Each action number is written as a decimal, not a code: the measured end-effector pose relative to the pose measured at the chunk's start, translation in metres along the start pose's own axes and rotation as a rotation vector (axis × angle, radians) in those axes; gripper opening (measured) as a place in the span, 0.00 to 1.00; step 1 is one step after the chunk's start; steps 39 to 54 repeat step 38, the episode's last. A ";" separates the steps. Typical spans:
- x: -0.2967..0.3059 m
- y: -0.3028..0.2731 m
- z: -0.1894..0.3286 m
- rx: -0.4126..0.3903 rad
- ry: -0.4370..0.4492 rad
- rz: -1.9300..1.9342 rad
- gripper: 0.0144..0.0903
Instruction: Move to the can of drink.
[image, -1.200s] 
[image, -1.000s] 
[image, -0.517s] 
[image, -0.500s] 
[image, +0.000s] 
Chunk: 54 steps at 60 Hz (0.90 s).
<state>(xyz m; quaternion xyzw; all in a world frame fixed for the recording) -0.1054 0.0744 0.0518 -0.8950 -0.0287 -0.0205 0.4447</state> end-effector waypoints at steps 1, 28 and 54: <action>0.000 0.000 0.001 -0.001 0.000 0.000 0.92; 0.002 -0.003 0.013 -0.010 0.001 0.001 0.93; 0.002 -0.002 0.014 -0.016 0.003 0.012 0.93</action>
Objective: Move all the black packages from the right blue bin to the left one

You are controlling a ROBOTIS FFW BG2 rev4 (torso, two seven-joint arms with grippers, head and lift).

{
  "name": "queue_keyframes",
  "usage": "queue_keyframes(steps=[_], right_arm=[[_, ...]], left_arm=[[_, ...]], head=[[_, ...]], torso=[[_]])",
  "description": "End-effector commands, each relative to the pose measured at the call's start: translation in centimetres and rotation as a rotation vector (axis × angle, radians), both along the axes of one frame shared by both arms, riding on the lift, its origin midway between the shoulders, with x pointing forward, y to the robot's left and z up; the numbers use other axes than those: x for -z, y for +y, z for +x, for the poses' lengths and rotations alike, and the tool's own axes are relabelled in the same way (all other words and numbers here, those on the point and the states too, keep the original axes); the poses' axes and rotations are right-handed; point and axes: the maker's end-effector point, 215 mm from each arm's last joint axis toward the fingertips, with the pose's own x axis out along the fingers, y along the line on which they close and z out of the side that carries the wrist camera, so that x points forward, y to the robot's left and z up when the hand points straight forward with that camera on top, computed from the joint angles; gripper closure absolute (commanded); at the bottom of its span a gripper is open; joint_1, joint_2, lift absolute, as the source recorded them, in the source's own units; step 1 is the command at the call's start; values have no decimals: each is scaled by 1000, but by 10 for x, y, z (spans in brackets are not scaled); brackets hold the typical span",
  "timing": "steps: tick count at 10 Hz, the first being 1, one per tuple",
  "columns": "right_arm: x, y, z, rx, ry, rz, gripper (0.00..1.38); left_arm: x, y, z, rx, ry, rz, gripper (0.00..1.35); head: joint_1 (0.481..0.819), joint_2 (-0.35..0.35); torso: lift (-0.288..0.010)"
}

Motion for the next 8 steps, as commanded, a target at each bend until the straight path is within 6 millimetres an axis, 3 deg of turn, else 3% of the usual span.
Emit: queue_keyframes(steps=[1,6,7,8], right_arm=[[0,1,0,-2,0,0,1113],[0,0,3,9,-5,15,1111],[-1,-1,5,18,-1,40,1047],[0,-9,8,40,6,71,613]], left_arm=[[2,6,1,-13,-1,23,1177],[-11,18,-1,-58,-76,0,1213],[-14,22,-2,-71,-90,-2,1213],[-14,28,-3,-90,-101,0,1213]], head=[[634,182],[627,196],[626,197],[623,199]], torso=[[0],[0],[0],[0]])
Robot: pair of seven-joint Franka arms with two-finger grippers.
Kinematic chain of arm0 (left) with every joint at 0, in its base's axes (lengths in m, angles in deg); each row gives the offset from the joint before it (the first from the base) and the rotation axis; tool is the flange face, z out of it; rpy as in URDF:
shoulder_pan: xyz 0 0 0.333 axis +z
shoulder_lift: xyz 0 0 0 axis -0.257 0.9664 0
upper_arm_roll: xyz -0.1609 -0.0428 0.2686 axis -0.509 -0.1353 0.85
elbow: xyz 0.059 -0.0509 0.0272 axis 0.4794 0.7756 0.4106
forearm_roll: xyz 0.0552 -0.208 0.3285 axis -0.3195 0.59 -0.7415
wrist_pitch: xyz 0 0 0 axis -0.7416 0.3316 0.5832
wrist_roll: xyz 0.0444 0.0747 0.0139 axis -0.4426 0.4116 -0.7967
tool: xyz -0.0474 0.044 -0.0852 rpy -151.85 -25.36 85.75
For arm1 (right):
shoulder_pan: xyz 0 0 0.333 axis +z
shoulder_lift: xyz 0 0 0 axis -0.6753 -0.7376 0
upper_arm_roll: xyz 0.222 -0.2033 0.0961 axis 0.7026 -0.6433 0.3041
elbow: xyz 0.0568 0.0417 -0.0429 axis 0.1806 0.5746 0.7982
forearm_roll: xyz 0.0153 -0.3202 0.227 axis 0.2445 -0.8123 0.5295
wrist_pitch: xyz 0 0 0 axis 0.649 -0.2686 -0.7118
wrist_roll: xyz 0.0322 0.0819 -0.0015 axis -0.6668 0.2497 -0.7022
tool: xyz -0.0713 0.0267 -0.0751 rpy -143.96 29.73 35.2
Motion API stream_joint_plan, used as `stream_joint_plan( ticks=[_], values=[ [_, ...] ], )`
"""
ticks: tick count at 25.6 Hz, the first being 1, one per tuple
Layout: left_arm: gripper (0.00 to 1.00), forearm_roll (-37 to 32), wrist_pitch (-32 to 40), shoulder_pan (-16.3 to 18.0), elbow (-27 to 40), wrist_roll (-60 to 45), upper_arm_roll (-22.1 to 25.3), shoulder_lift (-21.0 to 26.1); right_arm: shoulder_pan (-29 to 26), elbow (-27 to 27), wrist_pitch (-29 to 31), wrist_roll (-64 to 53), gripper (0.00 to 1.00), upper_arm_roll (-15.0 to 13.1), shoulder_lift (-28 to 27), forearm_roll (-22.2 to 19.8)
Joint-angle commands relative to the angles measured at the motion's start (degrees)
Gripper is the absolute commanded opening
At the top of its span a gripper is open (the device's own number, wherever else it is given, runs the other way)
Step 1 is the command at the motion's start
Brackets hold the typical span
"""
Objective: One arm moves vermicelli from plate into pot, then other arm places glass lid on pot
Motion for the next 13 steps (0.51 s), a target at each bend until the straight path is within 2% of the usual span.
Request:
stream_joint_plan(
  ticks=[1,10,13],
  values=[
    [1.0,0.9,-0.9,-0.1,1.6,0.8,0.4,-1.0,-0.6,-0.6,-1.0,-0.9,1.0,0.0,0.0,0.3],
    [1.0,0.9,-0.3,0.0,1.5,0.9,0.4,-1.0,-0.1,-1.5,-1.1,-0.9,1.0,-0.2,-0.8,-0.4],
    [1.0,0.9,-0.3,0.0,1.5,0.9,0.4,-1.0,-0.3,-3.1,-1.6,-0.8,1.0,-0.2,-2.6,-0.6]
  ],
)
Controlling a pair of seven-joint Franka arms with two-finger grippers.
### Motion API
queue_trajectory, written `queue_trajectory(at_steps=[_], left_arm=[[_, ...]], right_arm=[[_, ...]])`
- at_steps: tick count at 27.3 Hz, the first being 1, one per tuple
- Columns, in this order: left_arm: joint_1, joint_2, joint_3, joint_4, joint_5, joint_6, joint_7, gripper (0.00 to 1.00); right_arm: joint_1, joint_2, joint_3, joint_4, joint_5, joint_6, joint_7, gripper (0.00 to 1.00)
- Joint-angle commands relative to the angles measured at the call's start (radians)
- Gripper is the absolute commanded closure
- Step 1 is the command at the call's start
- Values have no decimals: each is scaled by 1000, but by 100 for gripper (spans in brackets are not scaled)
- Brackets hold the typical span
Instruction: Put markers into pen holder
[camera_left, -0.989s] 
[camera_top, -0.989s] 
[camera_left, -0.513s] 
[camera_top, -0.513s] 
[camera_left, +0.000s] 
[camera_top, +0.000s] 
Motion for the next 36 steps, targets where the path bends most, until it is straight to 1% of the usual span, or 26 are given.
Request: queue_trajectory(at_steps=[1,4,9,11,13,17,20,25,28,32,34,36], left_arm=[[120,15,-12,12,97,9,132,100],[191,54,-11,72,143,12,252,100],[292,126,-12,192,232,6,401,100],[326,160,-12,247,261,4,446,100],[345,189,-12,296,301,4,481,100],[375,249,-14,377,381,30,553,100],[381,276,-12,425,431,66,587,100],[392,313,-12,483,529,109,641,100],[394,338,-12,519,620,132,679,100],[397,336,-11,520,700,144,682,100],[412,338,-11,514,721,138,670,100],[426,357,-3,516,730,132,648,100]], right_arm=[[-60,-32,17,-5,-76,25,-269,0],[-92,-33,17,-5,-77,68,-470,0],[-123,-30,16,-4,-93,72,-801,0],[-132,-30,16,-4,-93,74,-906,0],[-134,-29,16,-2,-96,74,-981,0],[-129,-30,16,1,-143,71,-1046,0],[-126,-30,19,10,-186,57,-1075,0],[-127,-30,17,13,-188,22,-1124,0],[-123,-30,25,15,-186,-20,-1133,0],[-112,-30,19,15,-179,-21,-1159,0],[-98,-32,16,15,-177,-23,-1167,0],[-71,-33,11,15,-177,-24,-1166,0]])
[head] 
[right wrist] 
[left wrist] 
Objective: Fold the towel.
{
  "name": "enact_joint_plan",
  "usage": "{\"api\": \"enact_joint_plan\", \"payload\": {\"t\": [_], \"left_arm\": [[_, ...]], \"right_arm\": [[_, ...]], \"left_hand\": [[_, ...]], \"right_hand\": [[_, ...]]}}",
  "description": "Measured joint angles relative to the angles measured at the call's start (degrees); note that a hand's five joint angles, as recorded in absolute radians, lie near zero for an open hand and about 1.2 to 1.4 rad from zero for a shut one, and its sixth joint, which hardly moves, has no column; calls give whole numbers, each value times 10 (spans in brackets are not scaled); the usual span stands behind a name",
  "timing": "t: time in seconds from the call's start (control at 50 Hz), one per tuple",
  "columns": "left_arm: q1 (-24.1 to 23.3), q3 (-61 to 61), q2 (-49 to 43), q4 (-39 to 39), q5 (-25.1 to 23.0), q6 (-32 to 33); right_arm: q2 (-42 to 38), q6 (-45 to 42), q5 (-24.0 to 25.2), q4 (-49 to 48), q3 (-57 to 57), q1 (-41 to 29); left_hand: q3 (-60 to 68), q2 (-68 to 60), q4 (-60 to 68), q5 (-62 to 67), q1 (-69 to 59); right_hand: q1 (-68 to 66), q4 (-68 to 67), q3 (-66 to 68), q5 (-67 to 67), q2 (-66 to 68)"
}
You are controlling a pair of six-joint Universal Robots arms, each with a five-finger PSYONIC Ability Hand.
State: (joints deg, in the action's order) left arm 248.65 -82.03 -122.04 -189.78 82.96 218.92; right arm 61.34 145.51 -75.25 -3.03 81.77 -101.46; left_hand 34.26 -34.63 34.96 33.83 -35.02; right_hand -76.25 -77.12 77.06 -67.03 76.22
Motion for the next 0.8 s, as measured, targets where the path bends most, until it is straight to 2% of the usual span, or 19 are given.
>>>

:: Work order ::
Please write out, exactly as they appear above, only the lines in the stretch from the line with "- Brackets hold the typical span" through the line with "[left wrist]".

:: Answer to this exercise ::
- Brackets hold the typical span
Instruction: Put markers into pen holder
[camera_left, -0.989s] 
[camera_top, -0.989s] 
[camera_left, -0.513s] 
[camera_top, -0.513s] 
[camera_left, +0.000s] 
[camera_top, +0.000s] 
Motion for the next 36 steps, targets where the path bends most, until it is straight to 1% of the usual span, or 26 are given.
Request: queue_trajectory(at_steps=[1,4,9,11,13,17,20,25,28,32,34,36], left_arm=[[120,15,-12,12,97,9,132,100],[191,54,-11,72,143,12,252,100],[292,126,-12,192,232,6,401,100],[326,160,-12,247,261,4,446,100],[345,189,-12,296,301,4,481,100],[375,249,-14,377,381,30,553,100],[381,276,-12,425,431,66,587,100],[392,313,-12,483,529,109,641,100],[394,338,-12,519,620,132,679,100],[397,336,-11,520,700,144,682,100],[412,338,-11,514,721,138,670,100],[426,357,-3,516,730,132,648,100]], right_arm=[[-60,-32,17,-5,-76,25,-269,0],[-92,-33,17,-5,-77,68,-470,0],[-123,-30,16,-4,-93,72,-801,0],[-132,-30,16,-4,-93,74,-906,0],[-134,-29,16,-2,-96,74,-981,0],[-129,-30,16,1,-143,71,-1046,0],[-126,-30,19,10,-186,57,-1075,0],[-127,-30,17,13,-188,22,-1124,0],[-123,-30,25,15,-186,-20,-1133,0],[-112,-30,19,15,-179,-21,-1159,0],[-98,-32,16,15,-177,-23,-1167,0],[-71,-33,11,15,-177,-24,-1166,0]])
[head] 
[right wrist] 
[left wrist] 

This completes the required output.